March 24, 2006

He'll trash countries, but not hotel rooms

As if I didn't already find this time of year sufficiently depressing, even news tidbits about Bush administration officials with ample opportunity to be comic gold are starting to come up cheap, tacky trifles. Take the publication this week by The Smoking Gun of Dick Cheney's "diva list" of requirements for outfitting his hotel suites.

Did it include any exotic, maniacally specific or ethically questionable food items? Illicit reading materials or entertainment paraphernalia? A medicine cabinet stocked with Ambien and a mini fridge full of premixed, fruity girlie drinks? Portable defibrillators? Ammo?

No such luck. The only one that's even marginally interesting or unnerving is the "All televisions tuned to FOX News" item. Is he just too lazy to change the channel himself lest he perform enough physical activity to jostle loose some congealing arterial plaque and avoid a fifth heart attack?

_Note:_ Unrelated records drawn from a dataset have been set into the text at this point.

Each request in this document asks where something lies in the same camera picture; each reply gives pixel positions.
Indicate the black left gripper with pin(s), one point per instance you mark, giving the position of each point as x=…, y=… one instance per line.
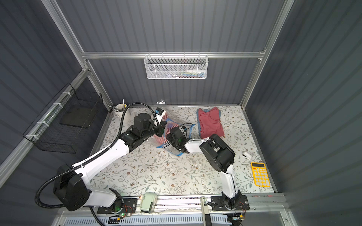
x=161, y=129

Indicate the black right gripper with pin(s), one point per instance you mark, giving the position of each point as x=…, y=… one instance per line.
x=172, y=135

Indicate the clear vacuum bag blue zip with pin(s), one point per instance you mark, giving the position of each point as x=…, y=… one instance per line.
x=186, y=129

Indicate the blue tank top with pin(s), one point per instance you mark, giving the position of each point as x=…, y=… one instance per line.
x=198, y=121

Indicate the red ribbed garment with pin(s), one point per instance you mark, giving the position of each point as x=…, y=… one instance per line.
x=210, y=121

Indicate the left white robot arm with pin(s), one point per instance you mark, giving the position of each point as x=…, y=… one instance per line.
x=71, y=184

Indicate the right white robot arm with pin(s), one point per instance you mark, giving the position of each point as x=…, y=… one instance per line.
x=221, y=158

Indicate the striped folded garment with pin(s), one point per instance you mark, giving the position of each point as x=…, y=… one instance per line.
x=162, y=139

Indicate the white cup with tools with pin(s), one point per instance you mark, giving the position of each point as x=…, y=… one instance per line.
x=118, y=109

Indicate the small green white box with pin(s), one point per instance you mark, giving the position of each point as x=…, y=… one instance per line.
x=148, y=202

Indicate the white stapler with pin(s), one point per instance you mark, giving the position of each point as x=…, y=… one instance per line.
x=247, y=155

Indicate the yellow calculator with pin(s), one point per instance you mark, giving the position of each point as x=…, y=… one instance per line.
x=260, y=175

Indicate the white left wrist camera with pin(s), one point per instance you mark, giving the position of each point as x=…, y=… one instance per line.
x=159, y=114

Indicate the white wire basket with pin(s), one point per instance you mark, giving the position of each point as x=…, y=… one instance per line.
x=186, y=67

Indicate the black wire basket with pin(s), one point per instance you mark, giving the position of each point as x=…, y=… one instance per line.
x=68, y=126

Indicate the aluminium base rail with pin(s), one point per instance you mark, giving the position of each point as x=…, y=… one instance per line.
x=188, y=210

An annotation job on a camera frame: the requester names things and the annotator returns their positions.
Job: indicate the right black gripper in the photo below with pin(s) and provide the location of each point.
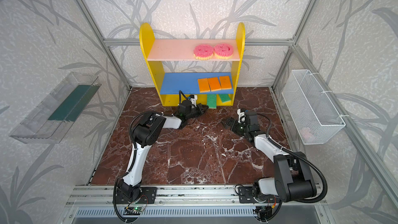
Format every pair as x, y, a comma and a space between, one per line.
233, 126

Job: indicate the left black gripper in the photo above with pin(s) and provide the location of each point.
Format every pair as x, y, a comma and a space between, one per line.
199, 109

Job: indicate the green sponge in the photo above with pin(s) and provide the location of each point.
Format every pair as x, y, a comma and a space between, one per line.
212, 101
225, 98

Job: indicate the yellow sponge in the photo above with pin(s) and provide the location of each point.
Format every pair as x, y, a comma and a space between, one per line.
203, 85

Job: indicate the orange sponge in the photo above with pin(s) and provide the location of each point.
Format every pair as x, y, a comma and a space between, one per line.
225, 83
214, 84

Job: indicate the pink smiley sponge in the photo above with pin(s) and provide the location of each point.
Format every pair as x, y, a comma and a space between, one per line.
203, 52
223, 51

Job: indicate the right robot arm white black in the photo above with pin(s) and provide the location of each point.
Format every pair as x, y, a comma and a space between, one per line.
295, 178

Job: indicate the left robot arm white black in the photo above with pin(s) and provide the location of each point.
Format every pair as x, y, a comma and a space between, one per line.
143, 135

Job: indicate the yellow shelf with coloured boards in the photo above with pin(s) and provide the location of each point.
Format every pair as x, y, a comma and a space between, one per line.
168, 85

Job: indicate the green circuit board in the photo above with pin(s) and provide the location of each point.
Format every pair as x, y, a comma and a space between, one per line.
134, 210

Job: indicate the dark green tray liner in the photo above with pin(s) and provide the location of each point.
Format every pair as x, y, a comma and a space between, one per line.
74, 104

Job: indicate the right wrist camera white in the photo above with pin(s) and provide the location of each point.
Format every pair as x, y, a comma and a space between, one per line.
241, 115

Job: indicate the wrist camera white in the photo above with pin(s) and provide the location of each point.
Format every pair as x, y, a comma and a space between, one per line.
241, 115
193, 98

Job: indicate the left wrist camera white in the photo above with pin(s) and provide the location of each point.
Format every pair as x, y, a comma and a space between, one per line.
193, 98

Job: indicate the white wire mesh basket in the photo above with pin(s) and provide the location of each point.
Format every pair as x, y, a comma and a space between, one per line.
313, 113

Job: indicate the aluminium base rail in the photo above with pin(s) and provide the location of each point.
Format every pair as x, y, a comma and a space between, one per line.
165, 195

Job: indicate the clear plastic wall tray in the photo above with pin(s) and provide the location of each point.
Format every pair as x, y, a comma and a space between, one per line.
36, 128

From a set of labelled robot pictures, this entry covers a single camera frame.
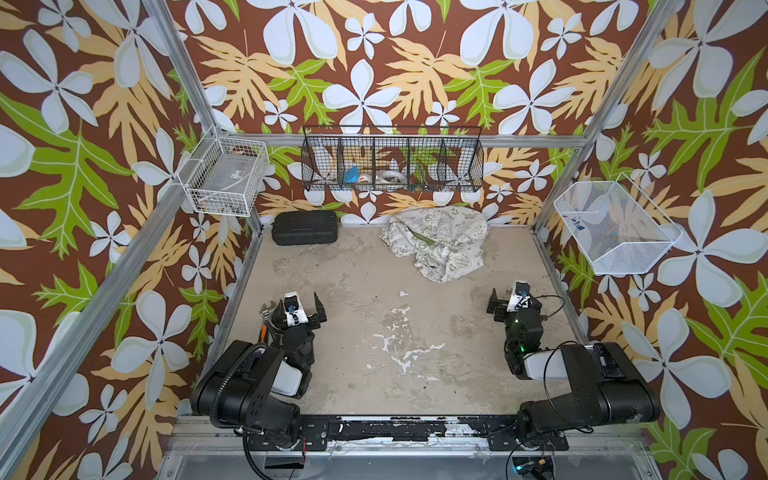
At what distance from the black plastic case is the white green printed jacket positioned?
0.21m

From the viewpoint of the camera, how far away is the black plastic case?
1.14m

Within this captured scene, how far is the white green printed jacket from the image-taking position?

Or is he just that determined to remain uncorrupted by any sources of information out in the "reality-based community," even for the moment it takes to punch a few buttons?

Either one is disturbing, but still–rich, old war-mongering Republicans, even their supposed evil masterminds, seem to be painfully dull in their quirky demands.

Is the possibility of someone getting tossed into Gitmo for bringing his Veepness Cheese Nips instead of Cheez-Its really so much to ask?